YOUR TASK: Look below and pull out each line with the word "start".

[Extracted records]
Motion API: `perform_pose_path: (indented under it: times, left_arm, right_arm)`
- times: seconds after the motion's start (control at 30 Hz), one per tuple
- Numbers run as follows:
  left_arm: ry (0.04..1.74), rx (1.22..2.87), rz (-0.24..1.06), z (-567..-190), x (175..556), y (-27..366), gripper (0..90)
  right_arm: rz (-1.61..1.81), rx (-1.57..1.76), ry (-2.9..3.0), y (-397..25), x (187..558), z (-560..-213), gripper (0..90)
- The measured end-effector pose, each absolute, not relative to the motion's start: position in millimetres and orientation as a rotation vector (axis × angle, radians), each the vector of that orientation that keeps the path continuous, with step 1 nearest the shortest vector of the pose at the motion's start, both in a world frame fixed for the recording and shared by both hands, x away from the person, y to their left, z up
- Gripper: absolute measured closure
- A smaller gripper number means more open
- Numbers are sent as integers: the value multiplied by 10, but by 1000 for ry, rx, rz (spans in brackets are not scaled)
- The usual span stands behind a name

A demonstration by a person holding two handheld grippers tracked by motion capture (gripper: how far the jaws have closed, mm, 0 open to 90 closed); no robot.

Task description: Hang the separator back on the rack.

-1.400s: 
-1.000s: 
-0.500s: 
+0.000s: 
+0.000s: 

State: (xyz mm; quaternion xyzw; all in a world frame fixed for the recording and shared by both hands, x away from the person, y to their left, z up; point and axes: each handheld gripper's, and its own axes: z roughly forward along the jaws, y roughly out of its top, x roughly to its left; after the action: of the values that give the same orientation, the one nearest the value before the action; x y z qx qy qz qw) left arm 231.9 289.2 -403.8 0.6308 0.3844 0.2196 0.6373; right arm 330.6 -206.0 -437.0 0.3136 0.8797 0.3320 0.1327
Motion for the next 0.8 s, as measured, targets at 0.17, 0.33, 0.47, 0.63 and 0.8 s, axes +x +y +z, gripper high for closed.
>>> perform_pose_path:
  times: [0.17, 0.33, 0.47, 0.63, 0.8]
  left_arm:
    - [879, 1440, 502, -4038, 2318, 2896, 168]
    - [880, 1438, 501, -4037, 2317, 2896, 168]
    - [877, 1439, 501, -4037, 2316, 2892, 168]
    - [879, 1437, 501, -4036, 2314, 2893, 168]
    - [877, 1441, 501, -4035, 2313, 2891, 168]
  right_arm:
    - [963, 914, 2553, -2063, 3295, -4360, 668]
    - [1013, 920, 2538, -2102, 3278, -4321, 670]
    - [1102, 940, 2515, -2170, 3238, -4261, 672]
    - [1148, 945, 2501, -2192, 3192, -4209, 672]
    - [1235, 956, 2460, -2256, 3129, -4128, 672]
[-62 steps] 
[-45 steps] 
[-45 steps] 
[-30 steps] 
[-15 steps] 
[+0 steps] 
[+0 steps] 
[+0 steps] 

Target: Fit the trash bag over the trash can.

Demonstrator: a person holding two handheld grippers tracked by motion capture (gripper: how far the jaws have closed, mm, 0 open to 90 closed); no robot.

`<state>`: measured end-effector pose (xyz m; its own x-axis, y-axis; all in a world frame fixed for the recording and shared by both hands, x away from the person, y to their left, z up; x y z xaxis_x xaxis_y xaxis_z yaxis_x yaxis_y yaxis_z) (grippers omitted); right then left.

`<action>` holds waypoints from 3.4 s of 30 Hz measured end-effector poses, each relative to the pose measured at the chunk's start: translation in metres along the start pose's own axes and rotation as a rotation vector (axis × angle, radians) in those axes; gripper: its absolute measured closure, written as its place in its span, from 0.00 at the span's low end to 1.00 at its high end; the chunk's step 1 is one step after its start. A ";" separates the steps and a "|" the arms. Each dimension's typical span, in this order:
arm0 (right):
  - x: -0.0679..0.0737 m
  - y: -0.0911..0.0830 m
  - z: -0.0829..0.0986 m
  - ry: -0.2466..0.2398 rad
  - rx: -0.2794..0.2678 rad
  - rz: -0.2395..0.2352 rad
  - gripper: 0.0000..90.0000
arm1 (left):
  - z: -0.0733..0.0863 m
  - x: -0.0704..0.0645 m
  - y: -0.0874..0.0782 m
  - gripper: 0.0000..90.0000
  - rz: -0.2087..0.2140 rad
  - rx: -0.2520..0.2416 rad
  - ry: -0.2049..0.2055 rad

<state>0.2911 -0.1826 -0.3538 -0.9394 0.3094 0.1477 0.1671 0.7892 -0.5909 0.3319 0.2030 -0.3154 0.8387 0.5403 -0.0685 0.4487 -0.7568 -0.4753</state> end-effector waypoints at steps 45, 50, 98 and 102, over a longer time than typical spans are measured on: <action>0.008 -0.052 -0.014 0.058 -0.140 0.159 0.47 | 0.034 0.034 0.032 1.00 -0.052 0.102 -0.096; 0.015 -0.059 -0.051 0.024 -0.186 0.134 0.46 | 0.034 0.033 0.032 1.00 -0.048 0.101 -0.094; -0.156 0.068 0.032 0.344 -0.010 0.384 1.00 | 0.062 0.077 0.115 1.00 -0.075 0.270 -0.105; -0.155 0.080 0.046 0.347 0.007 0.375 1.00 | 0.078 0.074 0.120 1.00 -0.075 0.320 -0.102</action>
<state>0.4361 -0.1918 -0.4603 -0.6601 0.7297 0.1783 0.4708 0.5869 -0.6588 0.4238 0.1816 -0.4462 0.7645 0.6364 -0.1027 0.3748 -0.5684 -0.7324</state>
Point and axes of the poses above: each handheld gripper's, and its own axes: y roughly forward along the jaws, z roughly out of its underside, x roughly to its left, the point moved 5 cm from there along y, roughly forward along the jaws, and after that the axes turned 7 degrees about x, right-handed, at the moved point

ANSWER BELOW:
- times: seconds after the motion's start (control at 30 Hz), one per tuple
- The measured end-effector pose, each absolute, not relative to the motion's start: position in millimetres and orientation as a rotation vector (axis × angle, radians), each the vector of that orientation that keeps the path continuous, with step 1 nearest the shortest vector of the pose at the motion's start, both in a world frame fixed for the recording and shared by both hands, x away from the person, y to their left, z up
`<action>` holds waypoints from 3.4 s of 30 Hz measured end-effector poses, each relative to the pose measured at the chunk's start: translation in metres along the start pose's own axes and rotation as a rotation vector (axis × angle, radians) in those axes; gripper: its absolute measured closure, written as its place in its span, from 0.00 at the span's low end to 1.00 at its high end; the chunk's step 1 is one step after its start. A ";" separates the steps and a "|" the arms. Each dimension's typical span, in this order:

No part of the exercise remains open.